Your task: Word for word, write out the entries that follow, omitting all pictures.

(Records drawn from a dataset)

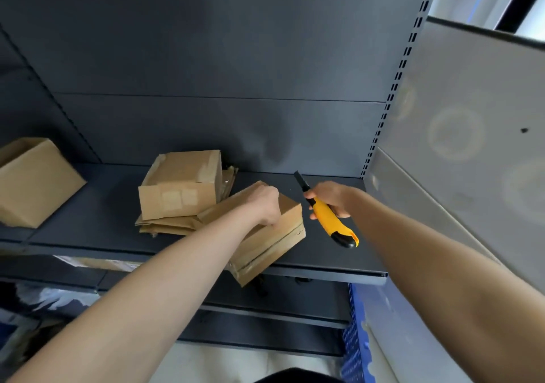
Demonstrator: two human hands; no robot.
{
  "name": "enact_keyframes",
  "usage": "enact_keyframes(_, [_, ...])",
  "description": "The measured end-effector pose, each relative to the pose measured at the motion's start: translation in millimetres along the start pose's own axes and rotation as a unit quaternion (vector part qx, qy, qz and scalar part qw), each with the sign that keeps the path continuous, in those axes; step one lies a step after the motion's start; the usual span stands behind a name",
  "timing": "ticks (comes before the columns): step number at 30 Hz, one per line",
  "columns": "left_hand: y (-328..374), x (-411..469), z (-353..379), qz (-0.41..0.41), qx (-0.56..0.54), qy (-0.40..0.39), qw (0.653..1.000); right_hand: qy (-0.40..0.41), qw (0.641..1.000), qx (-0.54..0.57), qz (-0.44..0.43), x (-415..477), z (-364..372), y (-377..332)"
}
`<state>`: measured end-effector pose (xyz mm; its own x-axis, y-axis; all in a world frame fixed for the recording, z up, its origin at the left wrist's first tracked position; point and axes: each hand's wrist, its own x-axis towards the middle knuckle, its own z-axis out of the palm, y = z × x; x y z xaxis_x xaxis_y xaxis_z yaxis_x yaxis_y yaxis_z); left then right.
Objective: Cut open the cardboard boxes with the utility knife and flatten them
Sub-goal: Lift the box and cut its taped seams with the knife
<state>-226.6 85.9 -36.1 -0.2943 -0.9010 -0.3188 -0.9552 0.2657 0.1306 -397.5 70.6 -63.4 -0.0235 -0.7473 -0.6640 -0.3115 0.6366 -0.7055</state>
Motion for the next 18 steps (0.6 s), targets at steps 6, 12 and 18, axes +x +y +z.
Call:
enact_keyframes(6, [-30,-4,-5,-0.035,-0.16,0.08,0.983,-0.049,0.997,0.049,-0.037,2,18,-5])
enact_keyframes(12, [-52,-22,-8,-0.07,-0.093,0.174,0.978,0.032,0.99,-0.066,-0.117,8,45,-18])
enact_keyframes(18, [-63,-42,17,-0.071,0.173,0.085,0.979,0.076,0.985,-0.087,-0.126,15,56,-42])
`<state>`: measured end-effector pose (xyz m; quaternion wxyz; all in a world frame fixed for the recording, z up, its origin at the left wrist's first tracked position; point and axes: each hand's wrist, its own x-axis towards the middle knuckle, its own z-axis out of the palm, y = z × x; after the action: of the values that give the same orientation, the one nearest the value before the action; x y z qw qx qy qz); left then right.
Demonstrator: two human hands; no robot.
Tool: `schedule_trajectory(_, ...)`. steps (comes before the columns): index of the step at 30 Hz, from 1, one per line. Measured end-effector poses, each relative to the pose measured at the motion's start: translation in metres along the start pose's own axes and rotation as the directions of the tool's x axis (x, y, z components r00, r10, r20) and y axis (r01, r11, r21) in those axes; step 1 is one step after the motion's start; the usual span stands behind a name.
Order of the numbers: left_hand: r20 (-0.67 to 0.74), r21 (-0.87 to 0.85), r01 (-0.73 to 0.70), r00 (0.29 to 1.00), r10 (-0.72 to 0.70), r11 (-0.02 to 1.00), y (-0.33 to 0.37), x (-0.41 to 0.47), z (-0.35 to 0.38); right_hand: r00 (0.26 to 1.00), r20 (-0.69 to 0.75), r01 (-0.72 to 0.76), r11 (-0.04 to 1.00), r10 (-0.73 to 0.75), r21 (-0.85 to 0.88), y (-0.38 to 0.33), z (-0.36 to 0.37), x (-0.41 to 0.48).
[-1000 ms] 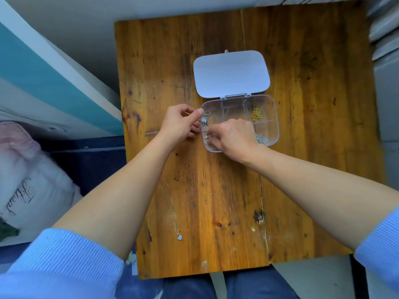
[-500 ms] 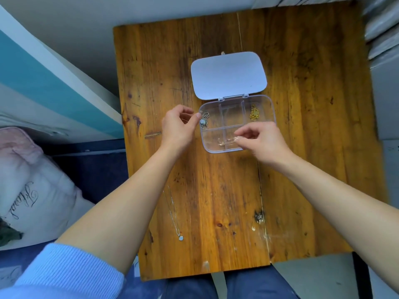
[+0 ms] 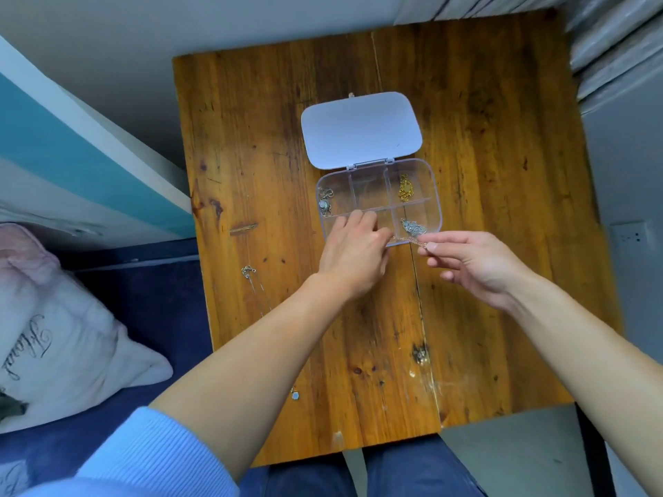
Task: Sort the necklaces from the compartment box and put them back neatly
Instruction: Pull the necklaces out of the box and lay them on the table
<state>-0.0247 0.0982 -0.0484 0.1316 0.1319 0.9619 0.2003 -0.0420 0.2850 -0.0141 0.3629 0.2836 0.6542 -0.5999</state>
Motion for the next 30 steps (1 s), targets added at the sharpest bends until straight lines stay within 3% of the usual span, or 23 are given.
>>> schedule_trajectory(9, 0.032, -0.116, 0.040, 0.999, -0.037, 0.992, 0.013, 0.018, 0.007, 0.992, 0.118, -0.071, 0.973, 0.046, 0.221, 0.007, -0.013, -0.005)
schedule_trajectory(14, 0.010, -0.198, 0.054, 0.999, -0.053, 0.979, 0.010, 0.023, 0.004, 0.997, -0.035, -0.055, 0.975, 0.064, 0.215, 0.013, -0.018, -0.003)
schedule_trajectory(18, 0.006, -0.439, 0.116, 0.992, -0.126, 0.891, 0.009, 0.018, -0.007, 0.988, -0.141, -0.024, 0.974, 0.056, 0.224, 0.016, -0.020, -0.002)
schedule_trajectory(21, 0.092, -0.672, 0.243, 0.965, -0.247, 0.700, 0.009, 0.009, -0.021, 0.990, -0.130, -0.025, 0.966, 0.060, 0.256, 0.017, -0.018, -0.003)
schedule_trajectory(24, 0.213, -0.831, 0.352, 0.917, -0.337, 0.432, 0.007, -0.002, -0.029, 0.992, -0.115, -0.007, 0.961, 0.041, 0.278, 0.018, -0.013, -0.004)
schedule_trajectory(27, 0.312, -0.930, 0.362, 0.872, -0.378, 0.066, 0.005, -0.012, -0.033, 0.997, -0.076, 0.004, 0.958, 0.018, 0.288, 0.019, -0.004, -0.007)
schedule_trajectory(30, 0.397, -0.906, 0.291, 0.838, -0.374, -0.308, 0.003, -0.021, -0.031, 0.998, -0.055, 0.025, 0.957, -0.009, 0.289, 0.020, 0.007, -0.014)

Result:
Demonstrator: two human hands; no robot.
{
  "name": "enact_keyframes",
  "usage": "enact_keyframes(_, [_, ...])",
  "description": "The measured end-effector pose, each relative to the pose measured at the motion's start: translation in millimetres along the start pose's own axes and rotation as a unit quaternion (vector part qx, qy, qz and scalar part qw), each with the sign that keeps the path continuous, in those axes; step one lies a step after the motion's start; the usual span stands behind a name",
  "timing": "ticks (comes before the columns): step number at 30 Hz, one per line",
  "columns": "left_hand: y (-328..374), x (-411..469), z (-353..379), qz (-0.41..0.41), qx (-0.56..0.54), qy (-0.40..0.39), qw (0.653..1.000); right_hand: qy (-0.40..0.41), qw (0.641..1.000), qx (-0.54..0.57), qz (-0.44..0.43), x (-415..477), z (-364..372), y (-377..332)"
}
`<state>`: measured end-effector pose (xyz mm; its own x-axis, y-axis; all in a world frame fixed for the recording, z up, its origin at the left wrist's first tracked position; point and axes: each hand's wrist, its own x-axis towards the middle knuckle, its own z-axis out of the palm, y = z × x; x y z xaxis_x xaxis_y xaxis_z yaxis_x yaxis_y yaxis_z); left then right.
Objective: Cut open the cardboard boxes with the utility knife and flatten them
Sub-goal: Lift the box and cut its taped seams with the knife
<state>-226.6 85.9 -36.1 -0.2943 -0.9010 -0.3188 -0.9552 0.2657 0.1306 -397.5 70.6 -63.4 -0.0235 -0.7473 -0.6640 -0.3115 0.6366 -0.7055</state>
Motion for the next 18 steps (0.6 s), targets at steps 6, 12 and 18, axes +x +y +z.
Call:
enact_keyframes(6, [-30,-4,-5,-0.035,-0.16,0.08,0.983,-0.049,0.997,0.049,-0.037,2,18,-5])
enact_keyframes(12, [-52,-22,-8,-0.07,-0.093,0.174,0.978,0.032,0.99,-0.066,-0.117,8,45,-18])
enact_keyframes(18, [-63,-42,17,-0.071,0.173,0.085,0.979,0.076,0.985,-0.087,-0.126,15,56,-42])
`<state>`: measured end-effector pose (xyz m; quaternion wxyz; all in a world frame fixed for the recording, z up, its origin at the left wrist's first tracked position; point and axes: each hand's wrist, its own x-axis towards the middle knuckle, its own z-axis out of the palm, y = z × x; after the action: of the values that give the same orientation, the one nearest the value before the action; x y z qw qx qy qz); left then right.
Demonstrator: two human hands; no robot.
Tool: `schedule_trajectory(_, ...)`. steps (comes before the columns): index of the step at 30 Hz, from 1, one per line. Measured end-effector poses, each relative to the pose measured at the motion's start: translation in metres along the start pose's own axes and rotation as the directions of the tool's x axis (x, y, z components r00, r10, r20) and y axis (r01, r11, r21) in those axes; step 1 is one step after the motion's start; the usual span stands behind a name.
Order of the numbers: left_hand: r20 (-0.67 to 0.74), r21 (-0.87 to 0.85), r01 (-0.73 to 0.70), r00 (0.29 to 1.00), r10 (-0.72 to 0.70), r11 (-0.02 to 1.00), y (-0.33 to 0.37), x (-0.41 to 0.47), z (-0.35 to 0.38); right_hand: r00 (0.26 to 1.00), r20 (-0.69 to 0.75), r01 (-0.72 to 0.76), r11 (-0.04 to 1.00), r10 (-0.73 to 0.75), r21 (-0.85 to 0.88), y (-0.38 to 0.33), z (-0.36 to 0.37), x (-0.41 to 0.48).
[-1000 ms] 
[-500 ms] 
[+0 ms] 
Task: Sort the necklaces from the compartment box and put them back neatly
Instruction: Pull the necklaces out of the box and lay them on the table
<state>-0.0247 0.0982 -0.0484 0.1316 0.1319 0.9619 0.2003 -0.0420 0.2850 -0.0141 0.3629 0.2836 0.6542 -0.5999</state>
Motion for the next 30 steps (1 s), targets added at the sharpest bends until straight lines stay within 3% of the usual span, or 23 are given.
>>> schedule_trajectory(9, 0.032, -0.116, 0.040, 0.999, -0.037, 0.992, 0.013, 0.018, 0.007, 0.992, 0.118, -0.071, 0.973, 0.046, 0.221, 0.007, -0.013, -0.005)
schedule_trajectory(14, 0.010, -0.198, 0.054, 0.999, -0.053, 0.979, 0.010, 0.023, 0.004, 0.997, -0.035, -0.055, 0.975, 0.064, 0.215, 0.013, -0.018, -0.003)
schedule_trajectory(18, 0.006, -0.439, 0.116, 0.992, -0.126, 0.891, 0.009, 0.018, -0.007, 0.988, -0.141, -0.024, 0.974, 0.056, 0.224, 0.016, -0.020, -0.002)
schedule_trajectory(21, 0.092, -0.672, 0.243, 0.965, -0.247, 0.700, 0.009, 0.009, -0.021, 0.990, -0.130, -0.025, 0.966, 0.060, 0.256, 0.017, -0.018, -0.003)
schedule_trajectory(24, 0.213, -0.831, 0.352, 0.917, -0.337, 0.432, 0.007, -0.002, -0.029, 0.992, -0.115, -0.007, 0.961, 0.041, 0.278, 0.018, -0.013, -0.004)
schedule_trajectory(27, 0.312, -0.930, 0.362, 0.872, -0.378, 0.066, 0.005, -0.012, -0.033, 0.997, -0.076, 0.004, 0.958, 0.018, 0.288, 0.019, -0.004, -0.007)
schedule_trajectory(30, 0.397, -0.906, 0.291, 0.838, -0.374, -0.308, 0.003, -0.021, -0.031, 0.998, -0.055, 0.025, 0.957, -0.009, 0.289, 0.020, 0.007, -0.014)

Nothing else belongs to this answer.